MedTech: 5 key steps toward a next-gen revenue stream

Healthcare providers are investing in MedTech equipment. We explain what manufacturers can do to turn an equipment sale into recurring revenue.

According to a recent report from Precedence Research, global medical equipment maintenance is set to become a $130 billion industry by 2032. MedTech manufacturers are in a prime position to capture a large portion of this market—if they can offer next-gen services that help healthcare providers that are investing in MedTech equipment maximize their return.

While most modern commercial equipment includes built-in monitoring services, manufacturers can enhance this capability by integrating additional data from Internet of Things (IoT) devices and customer relationship management (CRM) systems, including Salesforce. By creating such a “system of systems,” MedTech manufacturers can establish a clearer and more complete view of device status, enabling them to alert users to potential issues that could disrupt service. This proactive approach helps providers maximize their investments—and unlocks a significant revenue stream for manufacturers.

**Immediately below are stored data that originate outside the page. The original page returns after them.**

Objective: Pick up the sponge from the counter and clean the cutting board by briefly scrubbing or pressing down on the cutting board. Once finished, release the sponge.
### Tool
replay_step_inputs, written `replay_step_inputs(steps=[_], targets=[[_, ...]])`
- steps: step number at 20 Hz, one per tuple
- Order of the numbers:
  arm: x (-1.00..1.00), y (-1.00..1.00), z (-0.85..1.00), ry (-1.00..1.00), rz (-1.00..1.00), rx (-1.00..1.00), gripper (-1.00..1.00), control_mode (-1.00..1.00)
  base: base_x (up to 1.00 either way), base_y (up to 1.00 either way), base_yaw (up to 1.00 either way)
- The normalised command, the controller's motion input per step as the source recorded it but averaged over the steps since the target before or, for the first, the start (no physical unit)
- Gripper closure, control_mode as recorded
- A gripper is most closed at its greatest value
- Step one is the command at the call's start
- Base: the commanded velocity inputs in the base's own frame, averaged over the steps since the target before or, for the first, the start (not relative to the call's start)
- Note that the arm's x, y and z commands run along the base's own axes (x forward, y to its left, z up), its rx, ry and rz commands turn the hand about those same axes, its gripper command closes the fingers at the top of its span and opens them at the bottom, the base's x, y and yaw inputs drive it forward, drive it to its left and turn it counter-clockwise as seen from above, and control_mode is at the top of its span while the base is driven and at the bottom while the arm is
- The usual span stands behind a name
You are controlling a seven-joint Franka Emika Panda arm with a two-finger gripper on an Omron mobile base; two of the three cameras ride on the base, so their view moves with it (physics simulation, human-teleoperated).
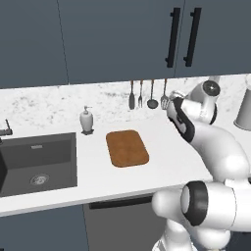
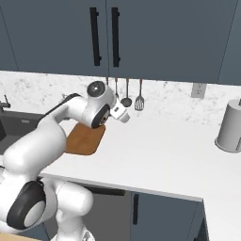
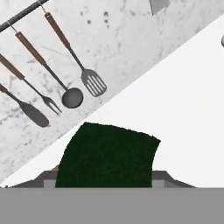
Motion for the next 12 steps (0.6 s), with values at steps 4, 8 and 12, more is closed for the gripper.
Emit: replay_step_inputs(steps=[4,8,12], targets=[[0.0,-0.26,-0.94,0.11,0.0,-0.13,1.0,-1.0,0.0,0.0,0.0],[0.02,-0.32,-1.0,0.14,0.0,-0.08,1.0,-1.0,0.0,0.0,0.0],[0.27,-0.17,-0.84,0.11,0.0,-0.04,1.0,-1.0,0.0,0.0,0.0]])
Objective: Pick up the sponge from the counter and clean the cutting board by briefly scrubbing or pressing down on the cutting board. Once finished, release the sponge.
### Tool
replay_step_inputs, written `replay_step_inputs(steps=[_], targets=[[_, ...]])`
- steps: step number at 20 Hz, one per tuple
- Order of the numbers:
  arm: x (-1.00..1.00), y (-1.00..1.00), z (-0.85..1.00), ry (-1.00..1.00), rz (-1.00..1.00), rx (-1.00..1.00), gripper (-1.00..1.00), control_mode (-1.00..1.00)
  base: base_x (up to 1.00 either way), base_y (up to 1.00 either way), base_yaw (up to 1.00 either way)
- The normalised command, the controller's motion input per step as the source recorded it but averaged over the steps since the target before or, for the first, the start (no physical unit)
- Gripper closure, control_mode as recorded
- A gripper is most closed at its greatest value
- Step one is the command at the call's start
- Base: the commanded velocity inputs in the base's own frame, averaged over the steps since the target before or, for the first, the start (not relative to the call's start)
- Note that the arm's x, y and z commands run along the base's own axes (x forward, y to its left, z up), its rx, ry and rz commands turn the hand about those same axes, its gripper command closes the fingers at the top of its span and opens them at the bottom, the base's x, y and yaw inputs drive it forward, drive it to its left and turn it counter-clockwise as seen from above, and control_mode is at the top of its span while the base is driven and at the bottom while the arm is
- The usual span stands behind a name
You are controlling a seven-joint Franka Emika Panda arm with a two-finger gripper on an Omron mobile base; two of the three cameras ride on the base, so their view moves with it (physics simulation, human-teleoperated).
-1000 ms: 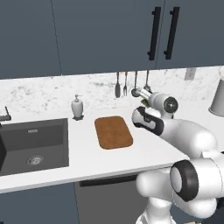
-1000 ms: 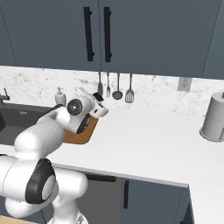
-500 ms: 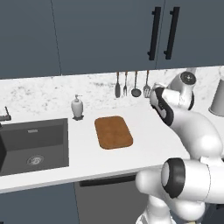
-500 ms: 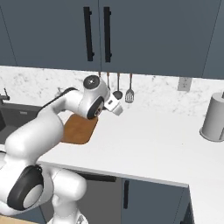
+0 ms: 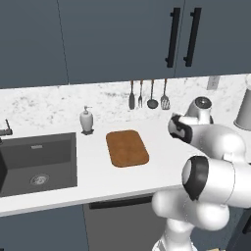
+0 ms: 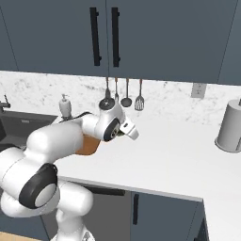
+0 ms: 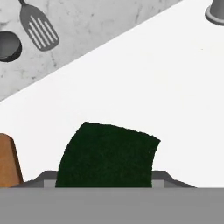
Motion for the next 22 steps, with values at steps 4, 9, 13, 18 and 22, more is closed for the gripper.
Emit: replay_step_inputs(steps=[4,9,13,18,22], targets=[[0.27,-0.06,-0.71,0.19,0.0,0.0,1.0,-1.0,0.0,0.0,0.0],[0.04,-0.22,-0.4,0.19,0.03,0.0,1.0,-1.0,0.0,0.0,0.0],[0.0,-0.29,-0.06,0.16,0.0,0.07,1.0,-1.0,0.0,0.0,0.0],[0.0,-0.22,-0.16,0.15,0.0,0.12,1.0,-1.0,0.0,0.0,0.0],[0.09,0.0,-0.56,0.0,0.0,0.06,1.0,-1.0,0.0,0.0,0.0]])
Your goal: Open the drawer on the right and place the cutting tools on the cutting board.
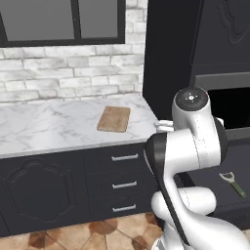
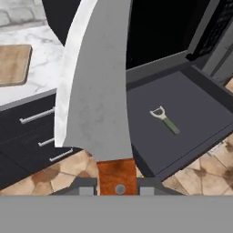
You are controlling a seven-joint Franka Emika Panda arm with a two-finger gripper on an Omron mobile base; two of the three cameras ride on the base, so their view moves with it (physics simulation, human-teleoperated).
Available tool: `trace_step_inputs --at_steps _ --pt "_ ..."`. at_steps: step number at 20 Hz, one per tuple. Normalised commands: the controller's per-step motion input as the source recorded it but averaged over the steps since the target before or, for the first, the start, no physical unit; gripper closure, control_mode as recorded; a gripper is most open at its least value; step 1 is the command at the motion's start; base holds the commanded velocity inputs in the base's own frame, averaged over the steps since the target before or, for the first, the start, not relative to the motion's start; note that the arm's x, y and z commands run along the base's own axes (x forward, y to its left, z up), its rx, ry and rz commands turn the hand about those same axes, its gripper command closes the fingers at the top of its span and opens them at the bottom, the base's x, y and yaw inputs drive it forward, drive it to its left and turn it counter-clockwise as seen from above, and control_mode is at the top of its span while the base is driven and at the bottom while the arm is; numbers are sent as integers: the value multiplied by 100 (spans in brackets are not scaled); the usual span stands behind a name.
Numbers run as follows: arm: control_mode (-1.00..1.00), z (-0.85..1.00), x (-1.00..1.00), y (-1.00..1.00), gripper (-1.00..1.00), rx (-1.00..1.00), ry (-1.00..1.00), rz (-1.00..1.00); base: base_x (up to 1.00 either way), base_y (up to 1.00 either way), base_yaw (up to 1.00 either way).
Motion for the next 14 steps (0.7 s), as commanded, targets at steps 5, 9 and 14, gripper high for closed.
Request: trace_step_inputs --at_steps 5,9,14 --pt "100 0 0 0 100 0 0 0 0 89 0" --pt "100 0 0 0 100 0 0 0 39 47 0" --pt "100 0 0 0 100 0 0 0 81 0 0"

Meeting healthcare providers’ needs

Before healthcare providers invest in MedTech equipment, they perform a robust cost-benefit analysis. However, one cost often overlooked is equipment downtime.

A recent study from Siemens found that the cost of equipment downtime has increased at least 50% since 2019 across all sectors. In some industries, the cost of a single piece of equipment unexpectedly going offline could reach $2 million per hour.

For healthcare providers, equipment downtime isn’t just a matter of money. Backlogs and disruptions also have an impact on the patient experience and potentially health outcomes.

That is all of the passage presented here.